La fusion des individus en des foules anonymes, ce mouvement perpétuel qui ne laisse pas de place à des formes de contacts suffisamment durables pour permettre une relation qui permettrait de dévider la pelote des significations.
Puis il rencontre E pépé et le roman atteint un possible point de bascule.
Mais epépé, ce sont seulement les trois syllabes qu'il croit entendre lorsqu'elle lui dit son nom. de l'émetteur au récepteur, la distance se creuse comme lorsqu'un enfant joue au « téléphone arabe ». le message se transforme jusqu'à perdre tout sens. le langage des corps ne suffira pas ; epépé disparaît.
Comment vivre quelque part, sans habiter, même sans enthousiasme ? La difficulté à habiter, à tisser des liens avec les lieux et les humains, amplifie sa nostalgie, ce mal du pays que certaines circonstances du déracinement attisent douloureusement.
Étrange style
Sans fioritures, et c'est à peine si l'on s'aperçoit de l'absence de dialogues. Proche de celui de Perec dans « Les Choses » et qui parle d'émotions, de sentiments, sans émotion. Paroles désincarnée .d'autiste ?

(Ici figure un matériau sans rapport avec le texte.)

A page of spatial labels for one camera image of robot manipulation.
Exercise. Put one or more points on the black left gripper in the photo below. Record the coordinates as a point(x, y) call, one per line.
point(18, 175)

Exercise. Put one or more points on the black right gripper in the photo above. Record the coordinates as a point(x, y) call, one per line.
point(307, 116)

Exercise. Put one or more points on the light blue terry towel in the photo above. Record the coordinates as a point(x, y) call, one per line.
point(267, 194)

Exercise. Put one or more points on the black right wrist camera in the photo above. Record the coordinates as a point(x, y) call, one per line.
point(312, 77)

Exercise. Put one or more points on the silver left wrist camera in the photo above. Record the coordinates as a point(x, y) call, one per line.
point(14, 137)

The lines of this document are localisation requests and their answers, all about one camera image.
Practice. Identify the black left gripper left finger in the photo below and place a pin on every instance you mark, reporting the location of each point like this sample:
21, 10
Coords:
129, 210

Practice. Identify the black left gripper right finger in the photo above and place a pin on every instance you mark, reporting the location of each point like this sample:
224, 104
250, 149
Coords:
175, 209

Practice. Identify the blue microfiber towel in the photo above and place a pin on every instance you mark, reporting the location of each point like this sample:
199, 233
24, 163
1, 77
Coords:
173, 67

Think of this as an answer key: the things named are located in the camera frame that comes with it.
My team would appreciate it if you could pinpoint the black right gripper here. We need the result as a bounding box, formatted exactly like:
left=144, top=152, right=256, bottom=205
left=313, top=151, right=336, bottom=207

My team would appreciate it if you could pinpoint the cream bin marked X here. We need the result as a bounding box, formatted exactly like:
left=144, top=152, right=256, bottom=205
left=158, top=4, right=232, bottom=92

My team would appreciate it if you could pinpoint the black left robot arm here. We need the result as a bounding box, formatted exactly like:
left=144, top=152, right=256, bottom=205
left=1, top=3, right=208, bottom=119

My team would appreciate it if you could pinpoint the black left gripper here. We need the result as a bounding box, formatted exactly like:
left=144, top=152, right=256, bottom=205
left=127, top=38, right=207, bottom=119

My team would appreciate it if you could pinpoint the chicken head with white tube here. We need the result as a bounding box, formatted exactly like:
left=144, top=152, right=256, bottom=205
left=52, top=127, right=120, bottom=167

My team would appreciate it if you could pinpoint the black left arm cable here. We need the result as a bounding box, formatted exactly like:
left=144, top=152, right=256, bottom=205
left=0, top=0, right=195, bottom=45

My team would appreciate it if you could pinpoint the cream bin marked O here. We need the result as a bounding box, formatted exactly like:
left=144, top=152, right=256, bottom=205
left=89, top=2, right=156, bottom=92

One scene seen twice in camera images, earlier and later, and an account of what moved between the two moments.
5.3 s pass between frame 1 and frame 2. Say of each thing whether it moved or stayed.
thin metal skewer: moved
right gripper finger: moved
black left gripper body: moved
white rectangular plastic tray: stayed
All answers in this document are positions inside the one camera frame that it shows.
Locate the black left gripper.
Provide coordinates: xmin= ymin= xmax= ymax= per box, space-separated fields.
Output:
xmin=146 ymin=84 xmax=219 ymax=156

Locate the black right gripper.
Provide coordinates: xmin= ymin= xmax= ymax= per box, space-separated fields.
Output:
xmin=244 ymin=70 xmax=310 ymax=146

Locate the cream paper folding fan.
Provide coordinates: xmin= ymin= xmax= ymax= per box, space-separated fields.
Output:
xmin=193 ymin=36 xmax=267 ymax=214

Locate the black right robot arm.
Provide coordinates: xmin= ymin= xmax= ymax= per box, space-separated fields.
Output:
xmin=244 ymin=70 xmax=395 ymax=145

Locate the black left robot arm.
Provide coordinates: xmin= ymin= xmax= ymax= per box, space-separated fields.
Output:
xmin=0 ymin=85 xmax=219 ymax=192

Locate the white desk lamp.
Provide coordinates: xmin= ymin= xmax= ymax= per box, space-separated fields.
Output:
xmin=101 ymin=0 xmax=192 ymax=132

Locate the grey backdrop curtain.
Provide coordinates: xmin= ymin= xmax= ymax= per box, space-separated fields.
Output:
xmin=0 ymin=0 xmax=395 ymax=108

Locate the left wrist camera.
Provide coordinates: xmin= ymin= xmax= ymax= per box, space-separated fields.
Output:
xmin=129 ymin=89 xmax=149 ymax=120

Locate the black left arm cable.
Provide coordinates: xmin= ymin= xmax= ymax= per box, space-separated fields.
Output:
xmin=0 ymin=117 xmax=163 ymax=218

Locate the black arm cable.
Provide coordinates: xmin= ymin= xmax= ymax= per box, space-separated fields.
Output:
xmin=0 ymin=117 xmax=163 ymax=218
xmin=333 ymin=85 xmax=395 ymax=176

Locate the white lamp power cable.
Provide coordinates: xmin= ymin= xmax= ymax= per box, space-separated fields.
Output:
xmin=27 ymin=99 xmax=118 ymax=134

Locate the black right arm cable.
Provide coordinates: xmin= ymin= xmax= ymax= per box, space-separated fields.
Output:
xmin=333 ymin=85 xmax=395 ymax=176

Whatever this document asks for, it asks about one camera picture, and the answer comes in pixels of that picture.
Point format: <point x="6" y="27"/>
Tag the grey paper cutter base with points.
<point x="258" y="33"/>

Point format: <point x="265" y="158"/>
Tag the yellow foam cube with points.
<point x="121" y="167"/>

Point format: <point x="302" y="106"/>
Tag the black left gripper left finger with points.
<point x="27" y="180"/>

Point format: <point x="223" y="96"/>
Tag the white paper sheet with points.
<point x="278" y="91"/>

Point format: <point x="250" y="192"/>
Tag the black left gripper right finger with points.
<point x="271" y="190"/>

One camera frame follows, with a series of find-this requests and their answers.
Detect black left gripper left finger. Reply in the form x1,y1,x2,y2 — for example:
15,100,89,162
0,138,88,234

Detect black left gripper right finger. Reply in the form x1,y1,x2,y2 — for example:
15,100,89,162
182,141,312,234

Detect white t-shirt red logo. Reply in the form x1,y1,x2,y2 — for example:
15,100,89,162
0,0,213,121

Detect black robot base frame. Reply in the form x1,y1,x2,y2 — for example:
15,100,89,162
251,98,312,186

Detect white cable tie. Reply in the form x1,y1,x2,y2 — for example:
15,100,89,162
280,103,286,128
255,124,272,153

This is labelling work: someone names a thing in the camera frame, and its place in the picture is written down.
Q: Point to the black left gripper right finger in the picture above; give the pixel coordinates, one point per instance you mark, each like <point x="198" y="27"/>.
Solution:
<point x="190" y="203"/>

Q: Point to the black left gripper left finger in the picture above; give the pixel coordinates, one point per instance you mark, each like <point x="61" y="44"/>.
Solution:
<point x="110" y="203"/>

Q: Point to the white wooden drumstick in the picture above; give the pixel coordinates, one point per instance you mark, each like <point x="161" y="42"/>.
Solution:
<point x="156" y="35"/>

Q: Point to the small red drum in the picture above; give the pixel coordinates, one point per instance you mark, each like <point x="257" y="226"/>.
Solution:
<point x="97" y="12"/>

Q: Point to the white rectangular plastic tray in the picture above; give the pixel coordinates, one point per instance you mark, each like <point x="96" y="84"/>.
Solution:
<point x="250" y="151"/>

Étrange livre : poseur de question : sur le besoin de repères, l'importance du langage, le rapport aux étrangers, à l'autre.
Dont même le titre n'est pas sûr. Bébé …Dédé … Pépé …Tchététché … epépé

« Nuit et jour sont identiques
Nos cauchemars, magnifiques
Dit K.Dick, K.Dick, K.Dick,
Étrange été
Étrange été »

(Alain Bashung)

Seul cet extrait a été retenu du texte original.